Unlocking the Power of COACHE Data: How Ohio State Uses Generative AI to Listen to Faculty Voices

Unlocking the power of COACHE data: How Ohio State uses generative AI to listen to faculty voices
In the field of institutional research, the "qualitative bottleneck" has long been a barrier to progress. At large institutions, thousands of open-ended survey comments often sit for months while manual coding processes move at a snail's pace. By the time the data is analyzed, the window for meaningful intervention has frequently closed.

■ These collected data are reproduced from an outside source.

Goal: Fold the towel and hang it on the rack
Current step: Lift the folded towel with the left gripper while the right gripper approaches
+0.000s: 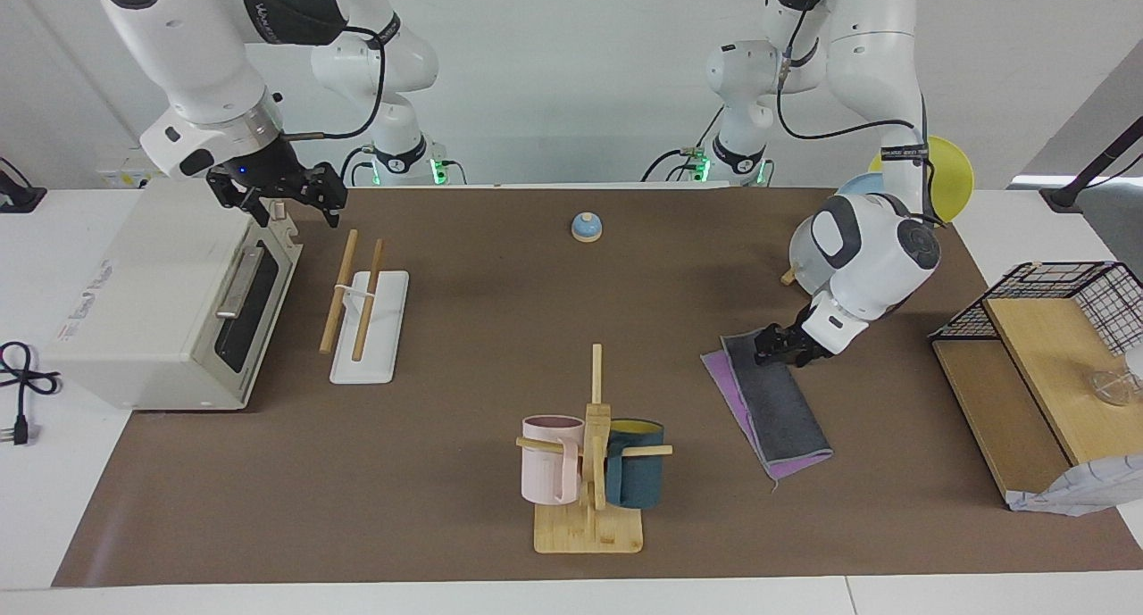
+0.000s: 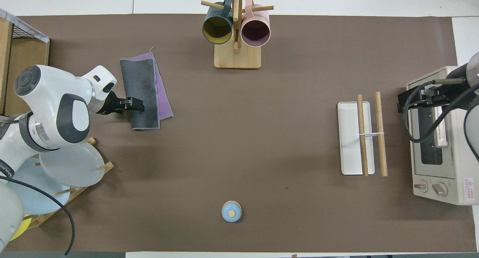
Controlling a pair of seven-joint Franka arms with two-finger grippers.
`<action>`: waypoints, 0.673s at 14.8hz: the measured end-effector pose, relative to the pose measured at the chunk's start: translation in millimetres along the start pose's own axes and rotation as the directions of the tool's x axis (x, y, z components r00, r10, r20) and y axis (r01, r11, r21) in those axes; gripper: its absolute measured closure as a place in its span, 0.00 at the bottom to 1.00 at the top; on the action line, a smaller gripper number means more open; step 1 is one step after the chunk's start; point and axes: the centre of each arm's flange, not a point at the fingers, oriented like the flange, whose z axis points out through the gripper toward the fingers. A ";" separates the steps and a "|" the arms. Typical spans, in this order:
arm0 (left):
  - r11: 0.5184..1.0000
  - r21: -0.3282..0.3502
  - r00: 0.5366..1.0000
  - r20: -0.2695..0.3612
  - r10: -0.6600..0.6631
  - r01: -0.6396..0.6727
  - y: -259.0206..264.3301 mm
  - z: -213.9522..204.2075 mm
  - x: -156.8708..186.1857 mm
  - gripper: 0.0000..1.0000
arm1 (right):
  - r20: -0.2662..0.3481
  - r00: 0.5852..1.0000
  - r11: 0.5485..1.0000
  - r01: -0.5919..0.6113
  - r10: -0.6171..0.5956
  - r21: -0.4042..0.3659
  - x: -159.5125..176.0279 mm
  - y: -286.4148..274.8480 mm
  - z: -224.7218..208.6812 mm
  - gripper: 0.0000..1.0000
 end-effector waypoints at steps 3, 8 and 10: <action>1.000 -0.007 1.000 -0.002 -0.007 0.007 -0.1 -0.3 0.3 0.22 | -0.002 1.000 1.000 0.019 -0.019 0.006 -1.9 -17.1 2.5 0.00; 1.000 -0.020 1.000 -0.006 -0.023 0.023 -1.4 -0.9 0.6 0.35 | 0.007 0.998 0.991 -0.058 0.058 0.119 -4.9 -33.4 0.8 0.00; 0.999 -0.025 1.000 -0.007 -0.028 0.028 -1.3 -0.9 0.7 0.36 | 0.010 0.998 0.984 -0.067 0.066 0.168 -4.4 -38.9 1.0 0.00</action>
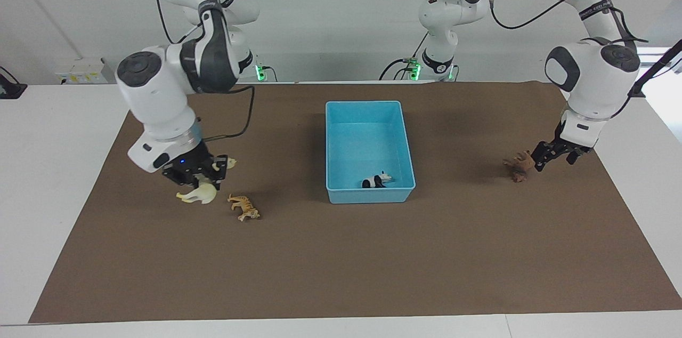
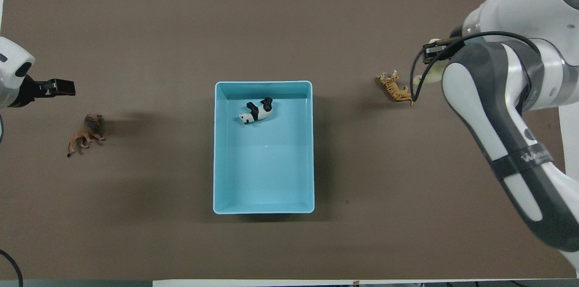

In a recent webinar, Jeannie Kim, interim director and interim principal investigator of the Collaborative on Academic Careers in Higher Education (COACHE) at the Harvard Graduate School of Education, and Michele Hansen, associate vice president for institutional research and planning at The Ohio State University, discussed a breakthrough. Using a secure, "human-in-the-loop" generative AI framework, Ohio State analyzed a dataset of complex faculty comments housed within the COACHE platform in just 48 hours – a task that traditionally takes several weeks of coding due to the complexity and length of the faculty comments.
Hansen noted that COACHE data was the ideal catalyst for this AI experimentation because the dataset arrived "clean," already redacted, anonymized, and highly organized. For presidents, provosts and faculty, this case study offers a blueprint for how institutions can leverage high-quality data through technology to honor every faculty voice at scale while maintaining strict data integrity.
Moving From Skepticism to Strategy
The transition at Ohio State was not about replacing human judgment with an "autopilot" system. Instead, it was about leveraging AI as a high-powered research assistant to break the manual bottleneck. The framework relies on critical operational guardrails to ensure results are accurate and trustworthy.
First, the university uses university-approved, secure versions of tools like Google Gemini and Enterprise Copilot. This ensures that the sensitive faculty data provided through COACHE is never used to train public models, keeping institutional information within a "walled garden." This secure environment allows researchers to process data without the risk of intellectual property or privacy leaks.
Second, the team employs a "verbatim" mandate. To prevent the "hallucinations" sometimes associated with AI, researchers use specific guardrail prompts. These instruct the AI to identify themes using only verbatim quotes and provide a table matching every theme back to the specific comments that informed it. This level of granularity allows researchers to "audit" the AI, ensuring the software is categorizing real faculty sentiment rather than paraphrasing.
The Power of Multi-Theme Analysis
One of the most significant advantages discussed in the briefing was the AI’s ability to handle "multi-thematic" comments. Traditionally, a single comment from a faculty member might touch on several issues – such as departmental climate, leadership support and physical facilities. Manual coders often struggle to categorize these efficiently, but generative AI can tag and cross-reference these nuances simultaneously.
The process remains deeply iterative. Human verification is the most critical component. Researchers cross-validate AI results against multiple tools and benchmark them against traditional manual coding. Expert oversight ensures the software identifies complex faculty concerns that traditional automated tools might miss.
Key Takeaways for Future University Leaders
For leaders looking to replicate this success with their own institutional data, the webinar highlighted three essential strategies:
Prioritize a Secure Environment: Before uploading any faculty data, ensure your institution uses an enterprise-grade AI tool. This protects the privacy of your community and ensures that faculty feedback is not used to train external, public models.
Fuel the System With "Clean" Data: The accuracy of AI outputs is directly tied to the quality of the inputs. Using a professionally redacted and organized dataset — like those provided by COACHE — removes the noise and allows the AI to focus on generating actionable insights rather than correcting errors.
Establish a "Human-in-the-Loop" Workflow: AI should be viewed as an assistant, not a replacement. Assign institutional research experts to audit AI-generated themes against raw data to ensure the AI tool’s interpretation aligns with the authentic faculty experience.
Use AI for Real-Time Responsiveness: The greatest value of AI in qualitative analysis is speed. Use the time saved to move immediately into action phases – such as town halls or policy shifts – while the faculty feedback is still fresh and the issues are current.
As higher education faces increasing pressure to support and retain faculty, the ability to listen – and act – at scale is no longer just a convenience. It is a strategic necessity. This partnership demonstrates that when combined with human oversight, strict methodology and organized data, generative AI can help institutions turn their COACHE data into a fast-moving strategic roadmap.
About the Authors: Jeannie Kim Ph.D. is the interim director and interim principal investigator of the Collaborative on Academic Careers in Higher Education (COACHE) at the Harvard Graduate School of Education, and Michele Hansen is the associate vice president for institutional research and planning at The Ohio State University.